BEGIN DATASET

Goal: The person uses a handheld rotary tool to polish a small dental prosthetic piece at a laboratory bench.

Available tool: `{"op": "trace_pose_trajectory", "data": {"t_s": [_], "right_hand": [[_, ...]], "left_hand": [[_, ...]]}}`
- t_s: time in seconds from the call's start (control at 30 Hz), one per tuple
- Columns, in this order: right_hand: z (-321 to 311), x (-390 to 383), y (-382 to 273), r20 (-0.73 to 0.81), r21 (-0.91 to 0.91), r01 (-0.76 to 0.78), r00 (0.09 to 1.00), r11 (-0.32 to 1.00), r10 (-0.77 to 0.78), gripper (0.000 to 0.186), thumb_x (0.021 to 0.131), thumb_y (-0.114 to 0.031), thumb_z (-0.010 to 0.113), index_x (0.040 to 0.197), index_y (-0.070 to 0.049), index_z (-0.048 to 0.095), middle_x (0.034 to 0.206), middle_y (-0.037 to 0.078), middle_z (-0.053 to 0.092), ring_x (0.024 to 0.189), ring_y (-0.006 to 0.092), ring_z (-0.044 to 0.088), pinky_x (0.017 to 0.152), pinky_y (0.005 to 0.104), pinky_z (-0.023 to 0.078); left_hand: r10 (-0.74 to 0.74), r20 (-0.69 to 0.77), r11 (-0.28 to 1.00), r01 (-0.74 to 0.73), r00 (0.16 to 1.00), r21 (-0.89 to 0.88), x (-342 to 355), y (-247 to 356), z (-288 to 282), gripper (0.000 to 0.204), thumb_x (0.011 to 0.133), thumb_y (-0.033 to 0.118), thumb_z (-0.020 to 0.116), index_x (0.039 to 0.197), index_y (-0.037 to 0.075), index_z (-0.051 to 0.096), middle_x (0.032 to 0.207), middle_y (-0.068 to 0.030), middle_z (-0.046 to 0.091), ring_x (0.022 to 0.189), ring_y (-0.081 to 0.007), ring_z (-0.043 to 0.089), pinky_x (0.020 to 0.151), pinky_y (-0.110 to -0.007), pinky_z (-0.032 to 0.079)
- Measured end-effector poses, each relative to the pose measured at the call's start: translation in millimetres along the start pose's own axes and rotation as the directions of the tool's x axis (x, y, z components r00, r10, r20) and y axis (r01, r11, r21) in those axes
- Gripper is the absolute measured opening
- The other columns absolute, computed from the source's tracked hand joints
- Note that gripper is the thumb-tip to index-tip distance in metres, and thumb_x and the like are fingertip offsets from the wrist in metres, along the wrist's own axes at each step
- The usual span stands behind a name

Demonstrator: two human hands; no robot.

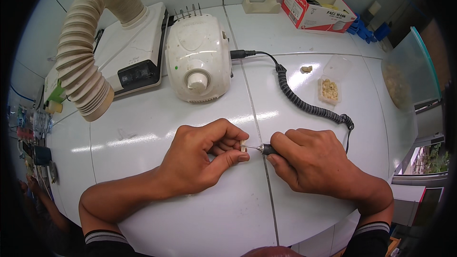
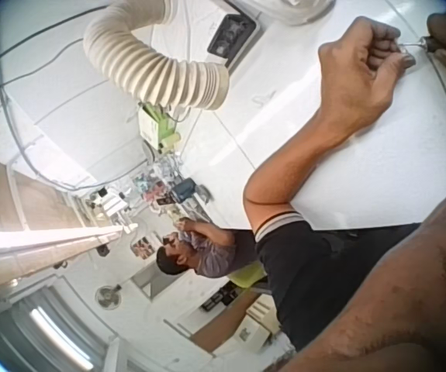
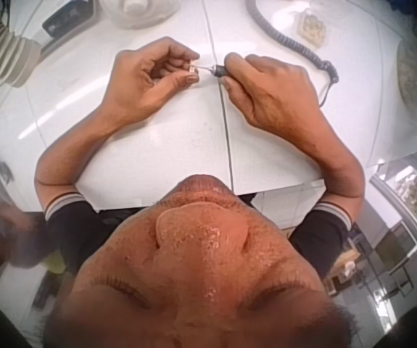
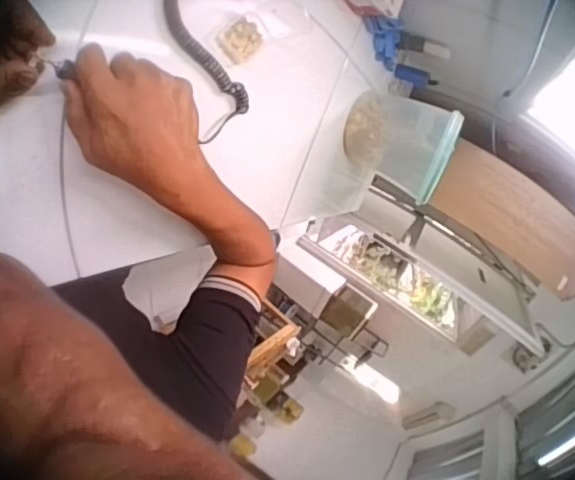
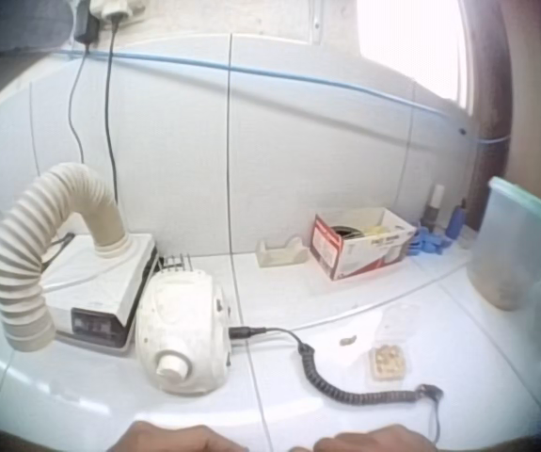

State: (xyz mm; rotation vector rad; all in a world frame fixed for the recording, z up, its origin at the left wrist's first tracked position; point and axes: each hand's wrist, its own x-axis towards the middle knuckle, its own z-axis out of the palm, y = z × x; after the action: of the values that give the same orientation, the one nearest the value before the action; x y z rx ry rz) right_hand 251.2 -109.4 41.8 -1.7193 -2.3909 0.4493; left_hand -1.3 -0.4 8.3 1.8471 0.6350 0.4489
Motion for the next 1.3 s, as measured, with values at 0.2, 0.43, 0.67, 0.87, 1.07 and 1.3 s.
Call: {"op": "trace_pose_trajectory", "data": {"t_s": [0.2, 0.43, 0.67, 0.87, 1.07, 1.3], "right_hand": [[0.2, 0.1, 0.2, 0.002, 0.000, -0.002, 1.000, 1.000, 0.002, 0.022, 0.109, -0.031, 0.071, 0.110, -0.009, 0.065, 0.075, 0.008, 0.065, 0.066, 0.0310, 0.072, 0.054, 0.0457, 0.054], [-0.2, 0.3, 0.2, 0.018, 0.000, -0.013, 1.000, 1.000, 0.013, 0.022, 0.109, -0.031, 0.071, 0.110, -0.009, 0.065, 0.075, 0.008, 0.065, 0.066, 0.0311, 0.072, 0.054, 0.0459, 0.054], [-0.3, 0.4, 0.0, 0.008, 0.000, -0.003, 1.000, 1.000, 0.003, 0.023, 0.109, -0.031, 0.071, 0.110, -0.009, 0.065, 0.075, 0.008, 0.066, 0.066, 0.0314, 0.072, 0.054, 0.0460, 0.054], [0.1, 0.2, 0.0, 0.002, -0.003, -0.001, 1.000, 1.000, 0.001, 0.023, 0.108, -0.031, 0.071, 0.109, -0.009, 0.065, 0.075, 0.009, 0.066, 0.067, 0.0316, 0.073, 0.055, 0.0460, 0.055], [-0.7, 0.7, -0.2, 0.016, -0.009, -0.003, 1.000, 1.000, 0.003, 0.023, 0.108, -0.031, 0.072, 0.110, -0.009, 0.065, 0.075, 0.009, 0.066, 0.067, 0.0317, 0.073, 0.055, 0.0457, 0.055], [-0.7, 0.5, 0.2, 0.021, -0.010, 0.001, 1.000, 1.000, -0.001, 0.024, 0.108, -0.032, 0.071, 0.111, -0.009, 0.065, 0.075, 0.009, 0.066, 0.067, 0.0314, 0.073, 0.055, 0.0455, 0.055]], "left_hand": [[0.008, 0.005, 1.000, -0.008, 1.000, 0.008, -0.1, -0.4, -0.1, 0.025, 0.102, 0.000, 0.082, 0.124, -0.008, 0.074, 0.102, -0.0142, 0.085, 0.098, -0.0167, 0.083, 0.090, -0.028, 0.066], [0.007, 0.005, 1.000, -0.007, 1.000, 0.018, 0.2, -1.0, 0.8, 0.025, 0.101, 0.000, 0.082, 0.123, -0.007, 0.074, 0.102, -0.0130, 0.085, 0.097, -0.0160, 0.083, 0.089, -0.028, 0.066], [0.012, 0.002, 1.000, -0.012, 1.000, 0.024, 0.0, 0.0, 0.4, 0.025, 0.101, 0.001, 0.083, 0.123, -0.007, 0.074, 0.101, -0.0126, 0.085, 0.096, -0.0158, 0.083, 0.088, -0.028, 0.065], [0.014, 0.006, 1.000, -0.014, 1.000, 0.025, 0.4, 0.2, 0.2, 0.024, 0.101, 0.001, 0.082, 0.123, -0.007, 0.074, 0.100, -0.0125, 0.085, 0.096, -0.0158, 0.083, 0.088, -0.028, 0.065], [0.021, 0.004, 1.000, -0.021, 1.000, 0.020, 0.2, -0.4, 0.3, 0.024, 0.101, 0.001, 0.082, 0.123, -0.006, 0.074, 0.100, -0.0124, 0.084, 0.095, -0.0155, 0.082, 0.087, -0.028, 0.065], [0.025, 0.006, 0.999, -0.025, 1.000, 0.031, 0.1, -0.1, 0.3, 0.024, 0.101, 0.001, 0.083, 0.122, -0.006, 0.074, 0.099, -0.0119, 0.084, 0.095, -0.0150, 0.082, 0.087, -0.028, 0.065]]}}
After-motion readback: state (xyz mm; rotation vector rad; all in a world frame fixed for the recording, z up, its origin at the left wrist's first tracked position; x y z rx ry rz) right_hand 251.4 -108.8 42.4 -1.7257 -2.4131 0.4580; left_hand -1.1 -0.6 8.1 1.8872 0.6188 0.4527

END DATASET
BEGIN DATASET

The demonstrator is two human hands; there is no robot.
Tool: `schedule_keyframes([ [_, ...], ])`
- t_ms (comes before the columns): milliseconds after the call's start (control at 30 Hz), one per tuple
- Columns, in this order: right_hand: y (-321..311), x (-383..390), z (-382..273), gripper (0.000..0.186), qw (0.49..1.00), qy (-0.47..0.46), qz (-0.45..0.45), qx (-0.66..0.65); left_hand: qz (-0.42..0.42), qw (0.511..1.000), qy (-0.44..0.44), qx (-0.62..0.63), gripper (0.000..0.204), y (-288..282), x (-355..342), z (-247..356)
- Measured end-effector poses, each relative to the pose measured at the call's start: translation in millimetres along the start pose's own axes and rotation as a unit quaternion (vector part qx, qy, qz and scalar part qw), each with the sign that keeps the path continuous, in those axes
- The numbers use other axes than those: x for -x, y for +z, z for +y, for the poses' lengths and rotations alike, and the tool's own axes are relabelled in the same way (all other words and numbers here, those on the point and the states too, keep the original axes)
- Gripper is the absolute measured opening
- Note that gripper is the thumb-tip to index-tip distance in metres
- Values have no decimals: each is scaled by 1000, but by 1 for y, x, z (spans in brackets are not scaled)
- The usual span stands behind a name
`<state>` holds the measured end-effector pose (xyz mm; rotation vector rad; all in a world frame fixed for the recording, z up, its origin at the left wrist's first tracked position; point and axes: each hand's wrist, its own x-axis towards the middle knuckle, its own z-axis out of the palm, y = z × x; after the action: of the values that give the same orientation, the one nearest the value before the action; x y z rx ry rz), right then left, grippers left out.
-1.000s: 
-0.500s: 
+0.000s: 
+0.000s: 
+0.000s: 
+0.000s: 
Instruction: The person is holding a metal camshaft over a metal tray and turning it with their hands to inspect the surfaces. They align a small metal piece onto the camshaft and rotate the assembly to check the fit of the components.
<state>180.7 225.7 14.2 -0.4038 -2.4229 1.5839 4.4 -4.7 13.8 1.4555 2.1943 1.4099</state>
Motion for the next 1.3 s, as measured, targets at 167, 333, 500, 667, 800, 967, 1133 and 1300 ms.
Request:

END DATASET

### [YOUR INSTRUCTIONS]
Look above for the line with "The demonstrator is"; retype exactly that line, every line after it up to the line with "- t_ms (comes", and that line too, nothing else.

### [TASK SOLUTION]
The demonstrator is two human hands; there is no robot.
Tool: `schedule_keyframes([ [_, ...], ])`
- t_ms (comes before the columns): milliseconds after the call's start (control at 30 Hz), one per tuple

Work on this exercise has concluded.